3.5 Modulation of hepatic gene expression reflects beneficial effects of TRF

Mice were sacrificed at ZT 6 after a 6 h fast and RNA extracted from the liver for assessment of the expression of genes involved in lipid and glucose metabolism. As expected from the increased adiposity, the lipid biosynthetic genes Acc2 and Fasn, and the lipid transport genes Cd36 and Slc27a1 were elevated in the ALF mice compared to NC mice despite being fasted for 6 h (Fig. 6A). These genes were not elevated in the TRF group however, indicating less lipogenesis in the liver. The lipid storage genes Cidea and Fgf21 were elevated by the HFD in both the ALF and TRF groups, but surprisingly the Cidec gene was only elevated in the ALF group and not the TRF group, consistent with the reduced steatosis (Fig. 6B). Other lipid storage genes such as Fitm2, Lpin1, Plin1, and Plin2 were unchanged (Suppl Fig. 1). The lipid oxidation genes Acadl, Acaa1a, and Acadvl were elevated in the ALF group as were the peroxisomal genes Pex11a and Crot (Fig. 6C). Interestingly unlike the other genes Crot expression was much higher in the TRF group suggesting increased lipid transport into peroxisomes for oxidation (Fig. 6C). Similarly, Cideb expression was higher in the TRF group. The first enzyme in the β-oxidation pathway Acox1 was expressed at a slightly lower level in the TRF group (Fig. 6C) but other genes involved in peroxisomal oxidation were unchanged (Supp Fig. 1). Pyruvate carboxylase (Pcx), pyruvate dehydrogenase kinase 4 (Pdk4) and pyruvate kinase (Pklr) were increased in the ALF and TRF groups indicating that pyruvate is being utilized for oxaloacetate production to maintain mitochondrial β-oxidation (Fig. 6D). Glucose-6-phosphatase (G6pc) is markedly elevated in the TRF group but PEPCK (Pck1) is slightly reduced (Fig. 6D) suggesting increased gluconeogenesis.

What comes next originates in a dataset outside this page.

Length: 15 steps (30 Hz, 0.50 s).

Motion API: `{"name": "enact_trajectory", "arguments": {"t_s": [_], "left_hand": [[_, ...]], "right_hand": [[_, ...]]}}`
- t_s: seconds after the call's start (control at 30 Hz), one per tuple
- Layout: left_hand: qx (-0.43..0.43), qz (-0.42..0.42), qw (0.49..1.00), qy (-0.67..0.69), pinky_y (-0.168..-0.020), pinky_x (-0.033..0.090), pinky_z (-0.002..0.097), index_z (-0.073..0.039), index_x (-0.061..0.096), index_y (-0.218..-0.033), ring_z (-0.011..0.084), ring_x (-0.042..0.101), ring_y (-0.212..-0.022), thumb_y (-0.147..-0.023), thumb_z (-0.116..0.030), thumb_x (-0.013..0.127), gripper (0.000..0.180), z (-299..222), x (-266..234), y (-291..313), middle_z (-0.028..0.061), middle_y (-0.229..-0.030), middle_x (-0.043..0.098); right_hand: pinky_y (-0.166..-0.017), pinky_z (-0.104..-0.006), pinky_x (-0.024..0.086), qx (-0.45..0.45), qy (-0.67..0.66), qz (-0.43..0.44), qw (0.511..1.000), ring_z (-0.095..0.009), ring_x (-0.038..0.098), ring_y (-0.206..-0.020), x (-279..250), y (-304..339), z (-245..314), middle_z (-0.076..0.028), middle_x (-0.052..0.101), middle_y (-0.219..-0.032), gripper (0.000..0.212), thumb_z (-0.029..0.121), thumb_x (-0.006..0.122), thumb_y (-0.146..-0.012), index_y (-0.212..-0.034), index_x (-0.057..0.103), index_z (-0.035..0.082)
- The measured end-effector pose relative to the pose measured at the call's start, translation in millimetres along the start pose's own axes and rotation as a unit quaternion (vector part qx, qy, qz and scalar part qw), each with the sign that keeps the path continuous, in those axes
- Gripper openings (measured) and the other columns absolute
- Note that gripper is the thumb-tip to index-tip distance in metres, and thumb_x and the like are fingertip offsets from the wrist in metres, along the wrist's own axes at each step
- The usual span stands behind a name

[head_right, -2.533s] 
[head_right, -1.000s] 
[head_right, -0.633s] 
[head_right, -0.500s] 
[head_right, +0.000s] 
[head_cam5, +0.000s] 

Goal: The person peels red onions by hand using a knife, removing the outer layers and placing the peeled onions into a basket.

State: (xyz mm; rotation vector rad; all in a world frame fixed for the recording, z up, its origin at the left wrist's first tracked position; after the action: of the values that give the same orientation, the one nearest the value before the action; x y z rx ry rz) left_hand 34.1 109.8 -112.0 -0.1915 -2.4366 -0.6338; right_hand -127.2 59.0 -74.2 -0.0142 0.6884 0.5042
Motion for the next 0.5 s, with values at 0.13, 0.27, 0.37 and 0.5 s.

The livers of ALF mice show mild elevation of inflammatory genes such as Arg1 and Emr1 (F4/80) and TRF mice show higher expression of the Kupffer cell marker Clec4f (Fig. 6E), but cytokine levels are unchanged by the ALF or TRF regimes (Suppl Fig. 1). Hence hepatic inflammation was not a feature of NAFLD in our model and was not significantly altered by TRF.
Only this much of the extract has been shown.